I woke up depressed. It’s a bummer as I was on a pretty good streak. Eight days without depression. Well, that’s a pretty good length of stability.I’m so used to mood swings, that I actually do get excited and thankful for the stable days I can string together. It’s a bummer though.
I was talking with my dear radio co-host Avi yesterday. He was depressed for many, many years and then after a lot of work, meds and therapy he got a lot better. He was depressed a few days ago and said, “It’s always so shocking when it comes back.”
It’s true. When I woke up this morning and it was here, I just thought.. oh crap.. here is is again. Time to use the program. So, I’m at my computer and I’m going to work on my new book- because if I don’t, it will only exacerbate the depressed.
Today is going to be a good day. Waking up depressed simply doesn’t mean I have to stay depressed!

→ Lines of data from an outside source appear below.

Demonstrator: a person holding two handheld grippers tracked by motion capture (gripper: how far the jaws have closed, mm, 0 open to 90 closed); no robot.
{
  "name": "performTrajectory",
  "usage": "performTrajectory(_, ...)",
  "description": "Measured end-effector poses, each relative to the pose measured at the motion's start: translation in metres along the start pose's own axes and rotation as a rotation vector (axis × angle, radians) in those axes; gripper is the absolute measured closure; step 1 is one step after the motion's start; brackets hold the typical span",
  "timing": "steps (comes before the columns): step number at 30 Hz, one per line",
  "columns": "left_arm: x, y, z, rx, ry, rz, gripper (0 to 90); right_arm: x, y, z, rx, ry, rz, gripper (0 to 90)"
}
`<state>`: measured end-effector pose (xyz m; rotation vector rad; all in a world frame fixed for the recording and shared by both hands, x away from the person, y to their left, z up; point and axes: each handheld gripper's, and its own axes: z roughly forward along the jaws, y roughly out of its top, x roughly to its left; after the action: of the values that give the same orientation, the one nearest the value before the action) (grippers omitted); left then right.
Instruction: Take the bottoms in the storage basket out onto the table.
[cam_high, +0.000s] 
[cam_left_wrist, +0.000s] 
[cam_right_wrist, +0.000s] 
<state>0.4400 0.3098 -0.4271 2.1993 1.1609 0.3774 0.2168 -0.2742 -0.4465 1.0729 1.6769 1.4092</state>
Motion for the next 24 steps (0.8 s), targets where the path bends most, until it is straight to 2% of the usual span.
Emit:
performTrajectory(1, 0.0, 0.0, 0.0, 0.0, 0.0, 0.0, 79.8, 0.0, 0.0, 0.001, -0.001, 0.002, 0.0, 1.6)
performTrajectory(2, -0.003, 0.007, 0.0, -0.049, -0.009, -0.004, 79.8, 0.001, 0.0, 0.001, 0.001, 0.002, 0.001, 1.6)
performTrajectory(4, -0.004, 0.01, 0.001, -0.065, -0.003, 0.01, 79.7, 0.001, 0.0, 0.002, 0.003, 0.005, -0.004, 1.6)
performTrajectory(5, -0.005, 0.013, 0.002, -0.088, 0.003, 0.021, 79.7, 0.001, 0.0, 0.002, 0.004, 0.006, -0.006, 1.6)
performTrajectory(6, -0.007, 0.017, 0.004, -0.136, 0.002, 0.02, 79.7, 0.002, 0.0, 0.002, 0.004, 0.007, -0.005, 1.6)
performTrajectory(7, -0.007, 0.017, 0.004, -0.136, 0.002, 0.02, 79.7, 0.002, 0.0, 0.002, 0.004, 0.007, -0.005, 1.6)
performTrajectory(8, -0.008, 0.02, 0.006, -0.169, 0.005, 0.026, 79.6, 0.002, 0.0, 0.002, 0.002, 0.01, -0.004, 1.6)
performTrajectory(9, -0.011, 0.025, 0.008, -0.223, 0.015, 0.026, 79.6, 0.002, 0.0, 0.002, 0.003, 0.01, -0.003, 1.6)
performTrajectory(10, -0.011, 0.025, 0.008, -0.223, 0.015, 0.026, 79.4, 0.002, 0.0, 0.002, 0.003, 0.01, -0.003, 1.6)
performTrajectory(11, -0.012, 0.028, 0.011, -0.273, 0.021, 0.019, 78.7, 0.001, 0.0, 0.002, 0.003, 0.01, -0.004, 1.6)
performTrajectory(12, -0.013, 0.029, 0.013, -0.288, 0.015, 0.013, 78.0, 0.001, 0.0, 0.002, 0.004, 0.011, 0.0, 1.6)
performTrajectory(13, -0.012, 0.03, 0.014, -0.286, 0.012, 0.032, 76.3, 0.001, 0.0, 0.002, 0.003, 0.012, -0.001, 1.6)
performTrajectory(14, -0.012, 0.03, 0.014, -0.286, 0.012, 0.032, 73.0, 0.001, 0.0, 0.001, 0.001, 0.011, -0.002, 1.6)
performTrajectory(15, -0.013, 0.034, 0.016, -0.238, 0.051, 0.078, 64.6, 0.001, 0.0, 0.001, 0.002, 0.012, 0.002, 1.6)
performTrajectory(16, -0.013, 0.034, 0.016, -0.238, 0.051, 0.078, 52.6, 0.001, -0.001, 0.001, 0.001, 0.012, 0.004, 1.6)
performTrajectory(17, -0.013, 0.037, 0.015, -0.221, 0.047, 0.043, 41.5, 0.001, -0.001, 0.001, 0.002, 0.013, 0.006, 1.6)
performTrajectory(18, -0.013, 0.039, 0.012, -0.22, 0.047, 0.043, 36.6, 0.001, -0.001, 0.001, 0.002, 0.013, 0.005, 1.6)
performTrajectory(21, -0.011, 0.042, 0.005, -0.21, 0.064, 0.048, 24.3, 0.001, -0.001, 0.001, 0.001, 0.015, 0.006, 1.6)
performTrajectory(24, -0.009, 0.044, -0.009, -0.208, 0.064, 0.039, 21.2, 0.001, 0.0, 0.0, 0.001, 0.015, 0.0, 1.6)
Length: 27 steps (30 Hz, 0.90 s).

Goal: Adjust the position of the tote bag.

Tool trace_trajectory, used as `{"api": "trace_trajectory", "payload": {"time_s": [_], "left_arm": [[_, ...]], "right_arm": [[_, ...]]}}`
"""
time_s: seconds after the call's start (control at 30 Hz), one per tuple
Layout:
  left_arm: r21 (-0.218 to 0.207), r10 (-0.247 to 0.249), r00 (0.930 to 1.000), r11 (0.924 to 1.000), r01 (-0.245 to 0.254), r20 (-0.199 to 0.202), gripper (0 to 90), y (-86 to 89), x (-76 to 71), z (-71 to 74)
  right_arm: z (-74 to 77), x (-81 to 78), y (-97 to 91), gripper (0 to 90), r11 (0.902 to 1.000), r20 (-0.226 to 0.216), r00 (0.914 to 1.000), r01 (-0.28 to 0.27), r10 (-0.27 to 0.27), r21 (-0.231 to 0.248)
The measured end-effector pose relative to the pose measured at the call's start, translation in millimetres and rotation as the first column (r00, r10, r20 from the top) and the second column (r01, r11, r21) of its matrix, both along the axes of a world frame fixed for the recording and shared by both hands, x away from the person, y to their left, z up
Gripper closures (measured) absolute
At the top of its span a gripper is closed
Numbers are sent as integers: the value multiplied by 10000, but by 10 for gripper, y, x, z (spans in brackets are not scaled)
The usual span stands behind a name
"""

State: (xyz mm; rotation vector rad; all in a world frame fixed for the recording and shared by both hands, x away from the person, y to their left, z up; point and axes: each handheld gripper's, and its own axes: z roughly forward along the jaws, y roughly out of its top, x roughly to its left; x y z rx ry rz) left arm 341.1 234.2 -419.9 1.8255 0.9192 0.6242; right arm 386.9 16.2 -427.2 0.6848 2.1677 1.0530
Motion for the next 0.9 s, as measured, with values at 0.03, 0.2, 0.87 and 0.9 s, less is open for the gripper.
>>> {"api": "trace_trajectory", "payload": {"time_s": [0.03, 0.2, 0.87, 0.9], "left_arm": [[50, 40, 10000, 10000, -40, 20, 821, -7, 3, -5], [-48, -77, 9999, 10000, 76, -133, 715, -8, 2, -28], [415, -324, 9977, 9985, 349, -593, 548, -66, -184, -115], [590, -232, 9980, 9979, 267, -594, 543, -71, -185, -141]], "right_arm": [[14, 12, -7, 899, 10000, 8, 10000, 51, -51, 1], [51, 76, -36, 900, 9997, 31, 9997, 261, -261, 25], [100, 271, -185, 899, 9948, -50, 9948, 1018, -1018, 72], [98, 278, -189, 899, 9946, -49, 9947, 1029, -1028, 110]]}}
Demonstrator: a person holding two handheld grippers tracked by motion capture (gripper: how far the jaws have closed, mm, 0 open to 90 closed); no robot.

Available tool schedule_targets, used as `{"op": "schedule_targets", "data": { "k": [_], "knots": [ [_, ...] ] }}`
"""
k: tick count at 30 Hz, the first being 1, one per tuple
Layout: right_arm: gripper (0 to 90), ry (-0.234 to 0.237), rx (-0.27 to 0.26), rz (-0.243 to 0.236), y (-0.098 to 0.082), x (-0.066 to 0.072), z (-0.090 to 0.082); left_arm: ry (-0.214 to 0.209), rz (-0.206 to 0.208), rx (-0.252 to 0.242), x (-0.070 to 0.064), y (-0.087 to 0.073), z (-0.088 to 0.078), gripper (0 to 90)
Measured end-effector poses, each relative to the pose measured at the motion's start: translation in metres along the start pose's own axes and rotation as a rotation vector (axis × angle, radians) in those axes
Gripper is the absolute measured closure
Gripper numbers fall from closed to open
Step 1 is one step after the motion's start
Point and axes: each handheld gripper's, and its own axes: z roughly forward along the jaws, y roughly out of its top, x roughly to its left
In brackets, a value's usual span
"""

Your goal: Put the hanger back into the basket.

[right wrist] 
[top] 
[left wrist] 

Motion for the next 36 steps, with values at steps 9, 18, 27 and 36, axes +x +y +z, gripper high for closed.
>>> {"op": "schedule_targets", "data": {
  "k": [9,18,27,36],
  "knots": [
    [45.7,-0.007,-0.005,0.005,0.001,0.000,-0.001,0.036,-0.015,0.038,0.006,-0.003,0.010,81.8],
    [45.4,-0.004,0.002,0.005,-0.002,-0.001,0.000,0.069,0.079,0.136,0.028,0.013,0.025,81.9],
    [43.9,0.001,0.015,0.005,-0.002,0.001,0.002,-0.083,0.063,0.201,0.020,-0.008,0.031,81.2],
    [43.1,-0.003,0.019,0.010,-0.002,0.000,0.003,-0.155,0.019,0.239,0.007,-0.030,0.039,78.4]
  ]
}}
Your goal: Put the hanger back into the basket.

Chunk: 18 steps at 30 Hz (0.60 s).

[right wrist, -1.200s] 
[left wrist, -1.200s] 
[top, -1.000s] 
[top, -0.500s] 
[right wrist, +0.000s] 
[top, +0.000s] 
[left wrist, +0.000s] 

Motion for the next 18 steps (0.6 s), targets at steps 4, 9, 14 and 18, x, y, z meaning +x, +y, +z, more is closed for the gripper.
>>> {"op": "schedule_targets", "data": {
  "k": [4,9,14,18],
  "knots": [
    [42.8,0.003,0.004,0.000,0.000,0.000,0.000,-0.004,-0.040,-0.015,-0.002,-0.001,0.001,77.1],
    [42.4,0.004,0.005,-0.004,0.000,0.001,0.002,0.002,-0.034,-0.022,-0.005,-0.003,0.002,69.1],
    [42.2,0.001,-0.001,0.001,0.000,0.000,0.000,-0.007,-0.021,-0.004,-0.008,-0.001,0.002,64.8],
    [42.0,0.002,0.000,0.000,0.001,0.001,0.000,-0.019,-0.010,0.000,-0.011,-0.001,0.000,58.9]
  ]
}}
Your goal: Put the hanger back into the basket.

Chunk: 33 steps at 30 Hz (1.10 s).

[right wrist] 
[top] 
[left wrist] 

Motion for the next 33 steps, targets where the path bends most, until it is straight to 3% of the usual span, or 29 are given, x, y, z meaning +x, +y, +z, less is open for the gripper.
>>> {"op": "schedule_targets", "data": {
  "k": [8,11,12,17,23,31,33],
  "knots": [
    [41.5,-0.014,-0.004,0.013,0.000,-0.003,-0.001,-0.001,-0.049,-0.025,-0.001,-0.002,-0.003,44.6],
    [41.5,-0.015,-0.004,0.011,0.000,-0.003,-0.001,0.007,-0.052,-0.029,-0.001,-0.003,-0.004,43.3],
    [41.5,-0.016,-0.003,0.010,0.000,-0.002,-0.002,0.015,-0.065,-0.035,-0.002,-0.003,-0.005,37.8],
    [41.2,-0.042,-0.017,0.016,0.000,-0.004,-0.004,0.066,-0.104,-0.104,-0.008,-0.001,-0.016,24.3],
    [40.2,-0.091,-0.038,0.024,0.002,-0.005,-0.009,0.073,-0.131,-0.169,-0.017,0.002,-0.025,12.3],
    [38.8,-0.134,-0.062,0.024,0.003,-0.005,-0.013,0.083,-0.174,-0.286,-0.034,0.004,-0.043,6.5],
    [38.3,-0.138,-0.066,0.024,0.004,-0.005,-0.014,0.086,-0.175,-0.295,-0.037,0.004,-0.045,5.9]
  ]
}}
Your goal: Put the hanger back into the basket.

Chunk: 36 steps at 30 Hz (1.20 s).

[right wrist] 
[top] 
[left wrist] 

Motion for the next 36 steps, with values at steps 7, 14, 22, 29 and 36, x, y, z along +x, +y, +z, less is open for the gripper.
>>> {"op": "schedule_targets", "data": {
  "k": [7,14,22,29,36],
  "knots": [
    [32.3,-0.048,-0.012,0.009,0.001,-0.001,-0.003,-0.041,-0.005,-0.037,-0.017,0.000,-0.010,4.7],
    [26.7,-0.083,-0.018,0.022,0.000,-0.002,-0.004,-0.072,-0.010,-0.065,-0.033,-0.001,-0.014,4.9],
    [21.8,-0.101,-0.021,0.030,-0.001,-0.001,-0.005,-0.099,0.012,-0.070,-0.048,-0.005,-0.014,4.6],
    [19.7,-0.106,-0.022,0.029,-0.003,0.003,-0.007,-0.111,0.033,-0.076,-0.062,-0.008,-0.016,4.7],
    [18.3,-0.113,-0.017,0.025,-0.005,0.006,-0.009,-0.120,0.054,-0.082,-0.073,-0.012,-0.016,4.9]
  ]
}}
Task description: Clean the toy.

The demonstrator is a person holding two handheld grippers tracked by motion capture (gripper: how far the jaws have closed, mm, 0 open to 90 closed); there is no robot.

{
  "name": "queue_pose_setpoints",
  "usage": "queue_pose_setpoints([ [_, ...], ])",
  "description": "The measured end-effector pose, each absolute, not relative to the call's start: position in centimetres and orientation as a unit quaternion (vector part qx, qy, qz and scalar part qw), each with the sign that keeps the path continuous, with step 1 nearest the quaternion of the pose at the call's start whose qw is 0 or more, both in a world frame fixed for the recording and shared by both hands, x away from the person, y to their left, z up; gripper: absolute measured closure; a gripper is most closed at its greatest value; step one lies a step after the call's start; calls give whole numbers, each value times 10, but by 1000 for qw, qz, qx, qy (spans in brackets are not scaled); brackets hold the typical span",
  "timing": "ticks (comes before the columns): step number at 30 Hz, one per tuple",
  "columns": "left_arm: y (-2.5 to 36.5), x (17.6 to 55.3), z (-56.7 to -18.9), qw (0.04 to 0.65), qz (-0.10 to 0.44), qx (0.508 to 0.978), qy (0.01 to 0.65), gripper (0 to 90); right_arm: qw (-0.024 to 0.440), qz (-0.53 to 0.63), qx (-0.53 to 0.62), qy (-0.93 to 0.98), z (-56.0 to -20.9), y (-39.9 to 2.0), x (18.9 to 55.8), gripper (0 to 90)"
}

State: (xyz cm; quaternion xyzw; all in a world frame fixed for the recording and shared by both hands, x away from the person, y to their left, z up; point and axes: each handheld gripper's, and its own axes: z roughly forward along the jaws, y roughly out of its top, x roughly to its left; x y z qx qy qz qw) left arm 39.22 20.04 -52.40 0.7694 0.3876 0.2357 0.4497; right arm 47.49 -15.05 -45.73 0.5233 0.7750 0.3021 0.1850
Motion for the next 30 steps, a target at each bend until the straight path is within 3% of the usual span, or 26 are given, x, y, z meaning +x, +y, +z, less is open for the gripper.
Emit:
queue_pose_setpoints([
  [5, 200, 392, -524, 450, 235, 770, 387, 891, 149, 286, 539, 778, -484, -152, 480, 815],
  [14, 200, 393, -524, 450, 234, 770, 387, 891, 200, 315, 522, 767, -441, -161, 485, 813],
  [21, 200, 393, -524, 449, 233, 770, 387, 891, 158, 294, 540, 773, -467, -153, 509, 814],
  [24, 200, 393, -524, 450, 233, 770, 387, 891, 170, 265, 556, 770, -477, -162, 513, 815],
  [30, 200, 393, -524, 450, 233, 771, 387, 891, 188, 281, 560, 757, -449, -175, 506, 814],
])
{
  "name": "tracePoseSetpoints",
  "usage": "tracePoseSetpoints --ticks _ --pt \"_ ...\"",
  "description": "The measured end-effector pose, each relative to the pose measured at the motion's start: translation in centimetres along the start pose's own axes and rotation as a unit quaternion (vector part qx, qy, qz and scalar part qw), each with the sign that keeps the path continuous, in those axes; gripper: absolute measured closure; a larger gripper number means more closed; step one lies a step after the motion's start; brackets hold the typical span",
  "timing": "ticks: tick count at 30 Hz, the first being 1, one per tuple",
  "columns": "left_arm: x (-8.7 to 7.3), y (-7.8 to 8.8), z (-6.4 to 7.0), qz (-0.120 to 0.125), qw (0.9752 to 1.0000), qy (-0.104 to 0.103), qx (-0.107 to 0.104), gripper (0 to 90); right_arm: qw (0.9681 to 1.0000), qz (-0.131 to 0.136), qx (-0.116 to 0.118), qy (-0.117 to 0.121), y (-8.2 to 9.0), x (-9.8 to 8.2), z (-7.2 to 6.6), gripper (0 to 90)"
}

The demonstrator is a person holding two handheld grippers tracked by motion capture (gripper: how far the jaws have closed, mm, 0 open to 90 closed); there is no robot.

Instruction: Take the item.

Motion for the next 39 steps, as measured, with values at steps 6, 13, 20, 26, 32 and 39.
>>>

If you haven’t heard my awesome radio shows, click on the radio tab to your right. You can hear Avi’s beautiful voice and hear more about his story.
Julie
I jsut can’t seem to get rid of my negative thinking. I know EXACTLY what to do to alter it but i jsut can’t get myself to do it. I hate my life and i have no reason to hate the things in my life. My family is the best family in the world. They are so incredibly supportive and do anything to help me. I have friends. i have good things going for me yet i still stay away from people and hate my life. i don’t understand why? I hate what i am going throuhg with the medicine. That’s been bugging me lately because nothing works. I am just so sick of everything. I want to be happy. Not constantly roller coaster of emotions. and NOT ZOMBIE EITHER.